* _WORK REQUEST_: Shown below is a listing with pictures; reproduce exactly, and only, the lines between the ones containing "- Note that" and "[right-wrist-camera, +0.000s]", inclusive, leaving the pictures out.

* _PROVIDED DATA_:
_ _ _

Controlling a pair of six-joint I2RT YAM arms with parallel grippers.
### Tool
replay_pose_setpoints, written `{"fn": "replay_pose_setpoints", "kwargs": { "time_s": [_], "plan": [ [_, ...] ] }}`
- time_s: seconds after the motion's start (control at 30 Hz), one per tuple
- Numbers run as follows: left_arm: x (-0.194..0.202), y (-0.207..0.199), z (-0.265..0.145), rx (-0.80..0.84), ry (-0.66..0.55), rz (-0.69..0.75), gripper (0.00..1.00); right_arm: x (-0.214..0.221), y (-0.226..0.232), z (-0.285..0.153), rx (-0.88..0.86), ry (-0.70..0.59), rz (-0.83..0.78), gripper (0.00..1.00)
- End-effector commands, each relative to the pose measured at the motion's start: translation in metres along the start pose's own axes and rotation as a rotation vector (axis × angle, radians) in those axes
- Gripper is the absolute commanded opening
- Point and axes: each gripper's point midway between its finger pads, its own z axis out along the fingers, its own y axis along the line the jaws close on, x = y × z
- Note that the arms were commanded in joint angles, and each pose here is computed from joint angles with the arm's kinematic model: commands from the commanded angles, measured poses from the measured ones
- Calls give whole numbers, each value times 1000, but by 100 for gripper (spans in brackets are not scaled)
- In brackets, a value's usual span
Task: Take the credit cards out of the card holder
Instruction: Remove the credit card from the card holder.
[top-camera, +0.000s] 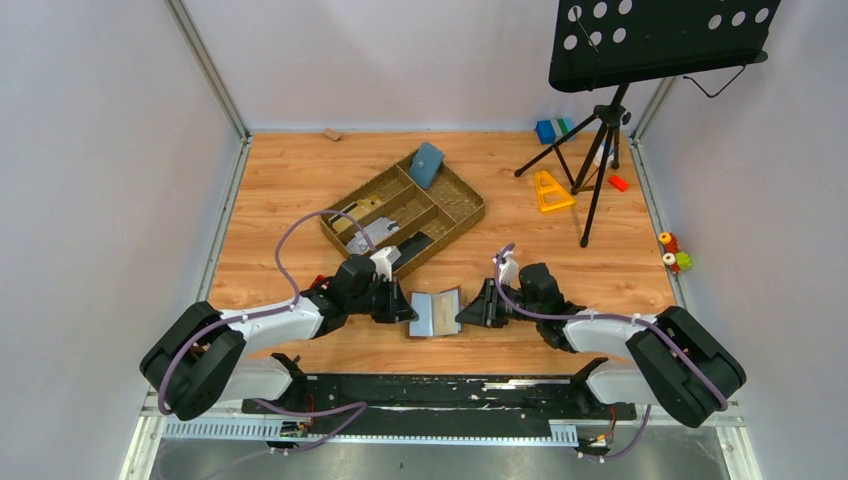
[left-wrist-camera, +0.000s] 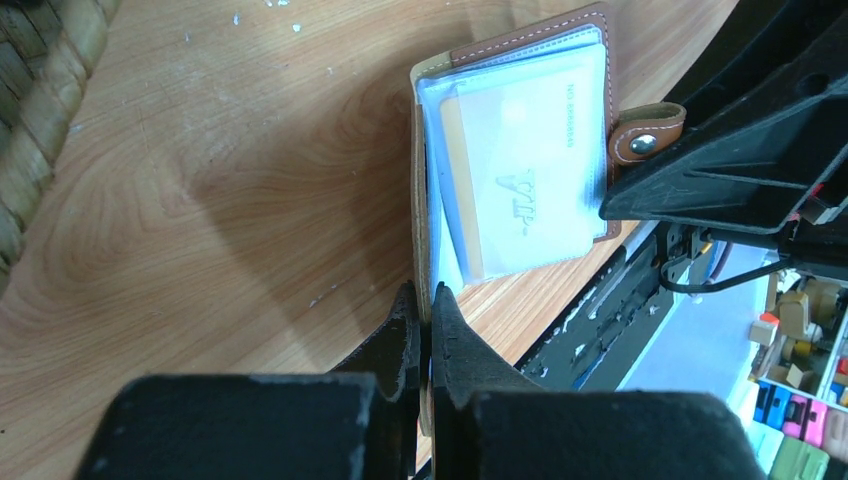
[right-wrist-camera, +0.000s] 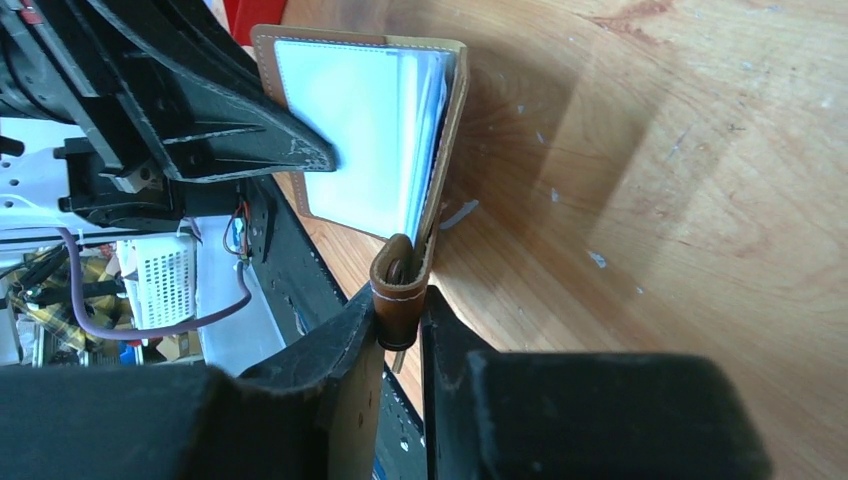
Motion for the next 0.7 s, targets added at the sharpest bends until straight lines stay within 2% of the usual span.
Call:
{"fn": "replay_pose_setpoints", "kwargs": {
  "time_s": [0.0,0.17,0.47,0.67],
  "plan": [
    [-3,-6,2,37,-14,28,0,-12,14,5,-54,-10,-29,17],
    [-2,-6,3,36,-10,32,0,-13,18,5,-69,-9,-30,0],
    [-1,-8,8,48,-1,25,0,-16,43,3,-145,3,-93,0],
    [-1,-17,13,69,5,29,0,-14,24,9,3,49,-111,0]
  ]
}}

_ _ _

* _FINISHED EXERCISE_:
- Note that the arms were commanded in joint angles, and each pose here is computed from joint angles with the arm's kinematic model: commands from the commanded angles, measured poses from the measured ones
- Calls give whole numbers, each value times 1000, but by 100 for gripper (spans in brackets are not scaled)
- In brackets, a value's usual span
Task: Take the credit cards out of the card holder
Instruction: Remove the credit card from the card holder.
[top-camera, +0.000s] 
[left-wrist-camera, +0.000s] 
[right-wrist-camera, +0.000s] 

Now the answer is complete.